**WHAT THE TASK REQUIRES:** Return all the lines below in which the string "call" appears.

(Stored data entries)
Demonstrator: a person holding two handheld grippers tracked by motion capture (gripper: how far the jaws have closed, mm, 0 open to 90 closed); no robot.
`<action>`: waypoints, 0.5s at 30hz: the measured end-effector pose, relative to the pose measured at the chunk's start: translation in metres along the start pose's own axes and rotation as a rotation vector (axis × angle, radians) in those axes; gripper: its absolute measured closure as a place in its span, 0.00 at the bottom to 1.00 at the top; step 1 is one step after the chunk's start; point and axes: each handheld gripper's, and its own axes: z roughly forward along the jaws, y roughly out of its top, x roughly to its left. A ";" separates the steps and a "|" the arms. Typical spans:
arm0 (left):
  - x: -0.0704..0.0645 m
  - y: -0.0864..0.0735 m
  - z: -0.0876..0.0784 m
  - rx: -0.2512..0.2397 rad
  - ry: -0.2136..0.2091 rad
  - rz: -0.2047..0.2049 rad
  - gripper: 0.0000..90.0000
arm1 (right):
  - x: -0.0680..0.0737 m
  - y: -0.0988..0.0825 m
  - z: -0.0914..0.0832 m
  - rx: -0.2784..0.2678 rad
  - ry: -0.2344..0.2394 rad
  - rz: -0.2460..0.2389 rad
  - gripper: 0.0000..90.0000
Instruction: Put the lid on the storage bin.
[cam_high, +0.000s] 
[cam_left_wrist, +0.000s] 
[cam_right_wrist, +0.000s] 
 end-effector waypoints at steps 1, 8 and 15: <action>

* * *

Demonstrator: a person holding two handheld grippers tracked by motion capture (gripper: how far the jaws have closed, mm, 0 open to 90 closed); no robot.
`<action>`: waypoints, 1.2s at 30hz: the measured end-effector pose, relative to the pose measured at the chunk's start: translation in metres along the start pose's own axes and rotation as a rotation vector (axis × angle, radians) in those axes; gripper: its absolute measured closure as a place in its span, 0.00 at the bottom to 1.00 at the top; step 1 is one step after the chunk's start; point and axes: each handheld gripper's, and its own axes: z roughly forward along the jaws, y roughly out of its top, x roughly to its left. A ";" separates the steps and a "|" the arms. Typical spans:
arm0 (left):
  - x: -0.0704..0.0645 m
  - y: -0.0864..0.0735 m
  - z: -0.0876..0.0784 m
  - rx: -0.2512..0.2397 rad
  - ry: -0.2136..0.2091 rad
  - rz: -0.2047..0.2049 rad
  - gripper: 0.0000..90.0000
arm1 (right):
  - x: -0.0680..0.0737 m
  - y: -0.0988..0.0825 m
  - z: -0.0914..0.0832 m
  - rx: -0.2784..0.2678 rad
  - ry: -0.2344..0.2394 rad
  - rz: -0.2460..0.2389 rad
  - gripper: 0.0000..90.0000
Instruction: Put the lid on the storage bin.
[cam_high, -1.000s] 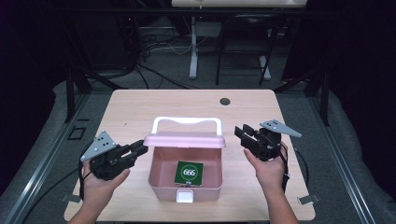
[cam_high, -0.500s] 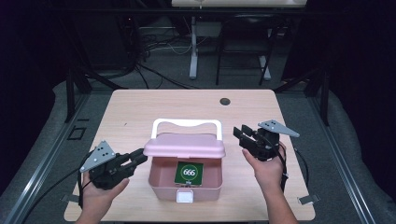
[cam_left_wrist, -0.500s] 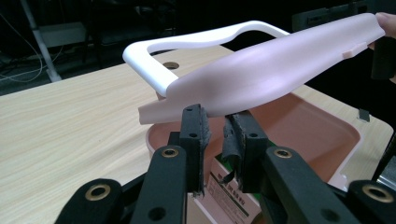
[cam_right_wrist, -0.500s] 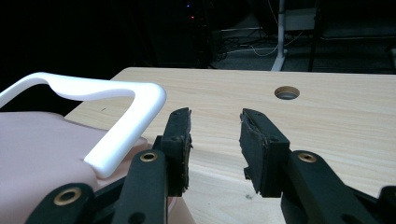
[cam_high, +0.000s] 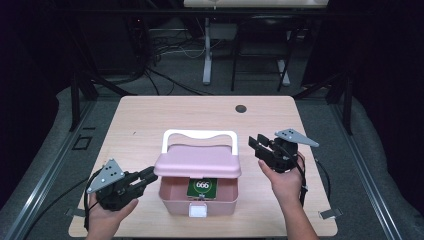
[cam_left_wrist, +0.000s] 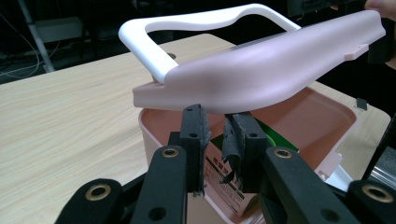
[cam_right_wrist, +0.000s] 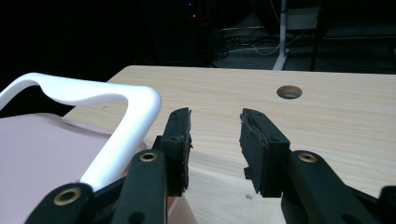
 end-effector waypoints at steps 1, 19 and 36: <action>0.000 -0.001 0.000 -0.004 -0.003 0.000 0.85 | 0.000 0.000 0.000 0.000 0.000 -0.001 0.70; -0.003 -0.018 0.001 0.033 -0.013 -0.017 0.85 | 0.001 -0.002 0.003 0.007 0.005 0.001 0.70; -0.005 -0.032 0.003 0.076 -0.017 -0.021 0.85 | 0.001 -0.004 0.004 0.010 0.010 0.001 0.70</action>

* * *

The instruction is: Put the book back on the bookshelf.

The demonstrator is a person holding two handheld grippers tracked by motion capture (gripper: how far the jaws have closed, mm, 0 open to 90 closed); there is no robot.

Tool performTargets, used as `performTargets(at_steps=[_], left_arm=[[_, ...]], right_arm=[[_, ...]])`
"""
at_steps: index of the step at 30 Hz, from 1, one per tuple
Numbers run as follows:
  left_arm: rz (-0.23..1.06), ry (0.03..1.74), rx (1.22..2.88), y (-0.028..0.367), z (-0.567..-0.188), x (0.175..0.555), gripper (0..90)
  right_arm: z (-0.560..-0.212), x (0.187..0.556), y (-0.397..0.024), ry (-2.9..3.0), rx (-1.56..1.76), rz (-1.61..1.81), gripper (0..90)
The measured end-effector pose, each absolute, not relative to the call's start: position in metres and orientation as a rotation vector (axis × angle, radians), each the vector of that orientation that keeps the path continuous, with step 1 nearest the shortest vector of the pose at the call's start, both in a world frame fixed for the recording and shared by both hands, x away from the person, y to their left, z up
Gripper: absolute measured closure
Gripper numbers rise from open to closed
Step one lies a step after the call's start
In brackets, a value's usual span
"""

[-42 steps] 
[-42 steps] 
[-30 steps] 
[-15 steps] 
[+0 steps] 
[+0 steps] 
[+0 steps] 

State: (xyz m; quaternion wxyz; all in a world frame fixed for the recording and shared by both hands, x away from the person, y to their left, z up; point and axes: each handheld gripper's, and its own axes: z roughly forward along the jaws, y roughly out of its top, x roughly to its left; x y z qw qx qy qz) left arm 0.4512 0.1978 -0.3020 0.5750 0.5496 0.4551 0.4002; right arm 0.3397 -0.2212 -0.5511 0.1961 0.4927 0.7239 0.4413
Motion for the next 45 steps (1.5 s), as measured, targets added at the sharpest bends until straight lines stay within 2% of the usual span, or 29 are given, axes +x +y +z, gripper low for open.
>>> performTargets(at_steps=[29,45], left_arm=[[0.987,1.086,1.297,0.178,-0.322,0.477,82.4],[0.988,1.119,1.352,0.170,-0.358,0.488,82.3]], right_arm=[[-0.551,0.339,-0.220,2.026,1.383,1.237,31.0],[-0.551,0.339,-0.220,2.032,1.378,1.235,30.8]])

**ANSWER SECTION:**
The measured end-effector pose, each absolute, not relative to the call's start: position in metres and orientation as a rotation vector (axis × angle, radians), each the vector of that orientation that keeps the path continuous, with step 1 nearest the shortest vector of the pose at the call's start, both in a world frame fixed for the recording and shared by both hands, x away from the person, y to their left, z up
Step one lies a step after the call's start

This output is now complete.